I'm the author of this piece. would really appreciate your thoughts and comments. I’d love to learn about other datasets that could really change the trajectory of society if made accessible. Also would love to read a counter-argument to this.
I'm one of the authors of this (along with Will Landing, CEO of FICO). would really appreciate your comments. I've been getting a lot of comments about good examples of standards that we forgot to include -- please list them here and I will update the piece.
I've been rereading DaaS 1.0 today. I like 1.0 because it explains so many aspects of DaaS in simple words.
My biggest takeout of 1.0 is about crossing the datasets (data enrichment), and an easy way to give a try of data for your clients.
I'm building my own DaaS startup[1] - B2B API to search through online news articles. And, every month after the launch more and more things from DaaS Bible start to make more sense to me.
The topic that I and our CTO would like to know more around DaaS:
Data agreements while selling our service. What/how can the derivatives be redistributed/republished? Should we always time-bound our data (if the client stops the subscription they must unload it)?
P.S. According to our data here's the latest article[2] mentioning Safegraph
I've sent DaaS 1.0 to lots of people, and tell them when you read it EVERYTHING is going to seem obvious to you. At the end ask yourself how many of those "obvious" things could you have articulated before reading. People who are honest will say they didn't know most of the main points before reading.
Working in an internal startup at a fortune 50 company, DaaS is a very good guide for me to the points that we're not quite getting right.
One of the most under appreciated aspects of data is the processes and devices that create the data. I've found that most people think that all you have to do is link data x to y and voila get on your way. The successful integration of data across systems is more often a challenge of processes not meshing. I see very little in the discussion about how to overcome this process impedance mismatch. There needs to more agreement on where a process ends and its output.
On the technology side where the systems are complex and there is a need for further understanding I've seen some success with RDF where there is more of description with of relationships and one can form a topology. RDF though requires a big jump in knowledge and has only been worth it when there is no other way. Superficially it is simple, but it introduces a lot more questions at times that can lead to a lot of complexity.
I've seen standards generated in the utility space through CIM and IEC via extensive collaboration between vendors and the utilities, but the environment is very different with a lot less competition and narrow scope. This has also been achieved at great cost that most companies won't want to bear. Further, it has still been extremely hard as utilities have different network standards around the world. Look at things like IEC 61968-9 or CIM for transmission and distribution networks for examples. Green button is another example, but I would suggest it is easier as it is more of a final node problem and not right in the middle of a more complex process.
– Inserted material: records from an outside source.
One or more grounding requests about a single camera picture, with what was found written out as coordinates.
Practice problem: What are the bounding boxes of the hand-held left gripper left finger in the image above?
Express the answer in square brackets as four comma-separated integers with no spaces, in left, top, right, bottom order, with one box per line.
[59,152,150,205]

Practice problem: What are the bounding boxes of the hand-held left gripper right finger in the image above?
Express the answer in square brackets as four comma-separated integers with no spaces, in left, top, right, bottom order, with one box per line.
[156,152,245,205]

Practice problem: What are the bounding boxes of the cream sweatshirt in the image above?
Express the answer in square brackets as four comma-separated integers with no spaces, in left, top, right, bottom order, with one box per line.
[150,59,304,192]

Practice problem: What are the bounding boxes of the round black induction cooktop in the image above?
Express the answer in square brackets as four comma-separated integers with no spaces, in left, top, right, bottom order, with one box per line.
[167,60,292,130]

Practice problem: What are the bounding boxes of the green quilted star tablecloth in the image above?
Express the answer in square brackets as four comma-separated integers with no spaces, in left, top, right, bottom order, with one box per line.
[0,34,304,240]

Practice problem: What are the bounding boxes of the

If the focus is more on FICO like situations, it is likely a lot easier as it is more of a MDM like view where there is a strong centre and much weaker nodes around that centre that get good value from the conformity. But it isn't clear if there are a lot of opportunities like that and that those likely don't need much of a strong standards base they just need to hit the right problem at the right time and define it as they like.
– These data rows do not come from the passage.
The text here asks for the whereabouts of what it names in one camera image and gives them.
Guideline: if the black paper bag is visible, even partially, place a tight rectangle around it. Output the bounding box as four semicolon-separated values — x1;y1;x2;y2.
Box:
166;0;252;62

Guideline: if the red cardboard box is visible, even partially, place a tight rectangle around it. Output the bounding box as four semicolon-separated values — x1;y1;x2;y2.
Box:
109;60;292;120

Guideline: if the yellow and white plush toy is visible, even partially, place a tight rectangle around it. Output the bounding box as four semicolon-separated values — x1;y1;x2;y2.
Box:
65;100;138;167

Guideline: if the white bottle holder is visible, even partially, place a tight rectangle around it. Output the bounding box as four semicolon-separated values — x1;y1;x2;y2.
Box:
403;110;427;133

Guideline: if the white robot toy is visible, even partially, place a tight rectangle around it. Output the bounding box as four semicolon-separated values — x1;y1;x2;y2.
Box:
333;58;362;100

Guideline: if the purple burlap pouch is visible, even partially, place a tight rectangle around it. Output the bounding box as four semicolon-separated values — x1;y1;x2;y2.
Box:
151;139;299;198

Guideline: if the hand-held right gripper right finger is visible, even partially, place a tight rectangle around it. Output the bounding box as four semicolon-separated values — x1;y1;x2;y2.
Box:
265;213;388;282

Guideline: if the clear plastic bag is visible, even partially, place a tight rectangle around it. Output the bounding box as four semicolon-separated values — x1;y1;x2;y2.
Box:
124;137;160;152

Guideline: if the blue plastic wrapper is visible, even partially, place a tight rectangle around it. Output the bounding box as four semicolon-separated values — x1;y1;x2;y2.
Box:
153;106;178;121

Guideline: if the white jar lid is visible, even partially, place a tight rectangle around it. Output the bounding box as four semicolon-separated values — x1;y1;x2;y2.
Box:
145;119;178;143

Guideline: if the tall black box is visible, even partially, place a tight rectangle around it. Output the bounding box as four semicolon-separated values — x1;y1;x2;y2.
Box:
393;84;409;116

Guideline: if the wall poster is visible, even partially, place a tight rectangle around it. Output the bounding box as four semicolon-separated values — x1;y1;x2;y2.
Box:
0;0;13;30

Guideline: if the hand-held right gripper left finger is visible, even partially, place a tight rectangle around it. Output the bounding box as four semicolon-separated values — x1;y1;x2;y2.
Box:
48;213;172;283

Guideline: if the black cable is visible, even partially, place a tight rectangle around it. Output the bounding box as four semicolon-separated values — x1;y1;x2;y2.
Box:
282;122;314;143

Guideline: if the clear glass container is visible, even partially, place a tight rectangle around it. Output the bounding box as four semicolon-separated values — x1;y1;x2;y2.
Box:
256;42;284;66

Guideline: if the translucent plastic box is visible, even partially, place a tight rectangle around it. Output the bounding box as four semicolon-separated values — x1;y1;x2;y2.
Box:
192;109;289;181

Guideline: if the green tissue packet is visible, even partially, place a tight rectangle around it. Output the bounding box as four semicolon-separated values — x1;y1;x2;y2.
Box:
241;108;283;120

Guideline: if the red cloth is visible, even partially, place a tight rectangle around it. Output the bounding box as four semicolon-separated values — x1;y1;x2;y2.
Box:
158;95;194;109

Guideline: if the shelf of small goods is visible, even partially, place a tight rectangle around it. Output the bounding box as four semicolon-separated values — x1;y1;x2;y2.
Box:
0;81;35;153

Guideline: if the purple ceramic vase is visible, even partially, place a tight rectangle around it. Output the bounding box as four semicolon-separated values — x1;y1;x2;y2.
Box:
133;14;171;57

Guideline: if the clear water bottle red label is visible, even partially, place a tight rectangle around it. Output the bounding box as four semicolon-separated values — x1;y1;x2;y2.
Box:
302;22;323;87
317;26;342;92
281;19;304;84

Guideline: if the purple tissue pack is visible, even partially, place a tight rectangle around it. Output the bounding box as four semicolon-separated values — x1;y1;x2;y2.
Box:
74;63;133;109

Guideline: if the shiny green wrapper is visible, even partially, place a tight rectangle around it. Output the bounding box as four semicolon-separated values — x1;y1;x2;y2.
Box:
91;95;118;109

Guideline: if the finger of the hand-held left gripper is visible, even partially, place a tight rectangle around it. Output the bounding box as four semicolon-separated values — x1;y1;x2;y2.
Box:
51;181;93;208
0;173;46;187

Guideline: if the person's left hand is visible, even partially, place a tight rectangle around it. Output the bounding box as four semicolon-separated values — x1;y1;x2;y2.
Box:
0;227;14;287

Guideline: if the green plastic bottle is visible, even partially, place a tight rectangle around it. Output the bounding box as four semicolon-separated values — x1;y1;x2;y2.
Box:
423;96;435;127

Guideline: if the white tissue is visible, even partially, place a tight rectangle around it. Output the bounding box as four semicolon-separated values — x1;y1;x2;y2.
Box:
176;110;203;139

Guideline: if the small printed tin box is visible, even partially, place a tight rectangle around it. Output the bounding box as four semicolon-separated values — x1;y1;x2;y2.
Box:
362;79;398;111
In dealing with marketplaces and being in the position as a supplier I've found that the supplier position is pretty weak and the marketplace does whatever they want. When using old standards like EDI they just put in very dirty (poorly processed) data and let the supplier just deal with it. There is a lot of preference to work with better marketplaces, but sales teams really don't care and the cycle goes on. The incentive models can be quite skewed.
agreed Andrew. We we need to democratize access to data. Of course, that does not mean that the underlying data needs to free. It can be expensive. But the data needs to be available.
If you are a self-driving car start-up today with $120MM in funding, you still have no data on how humans drive or how pedestrians walk. That's something that is going to be really important. And Apple and Google (both working also on self-driving cars) have a massive amount of data on drivers.
> And Apple and Google (both working also on self-driving cars) have a massive amount of data on drivers.
That assertion may be correct regarding purchases, browsing habits (especially for Google) and places you visit via their respective map applications, but it doesn't compare to the staggering amount of raw data [0] that Tesla has on drivers.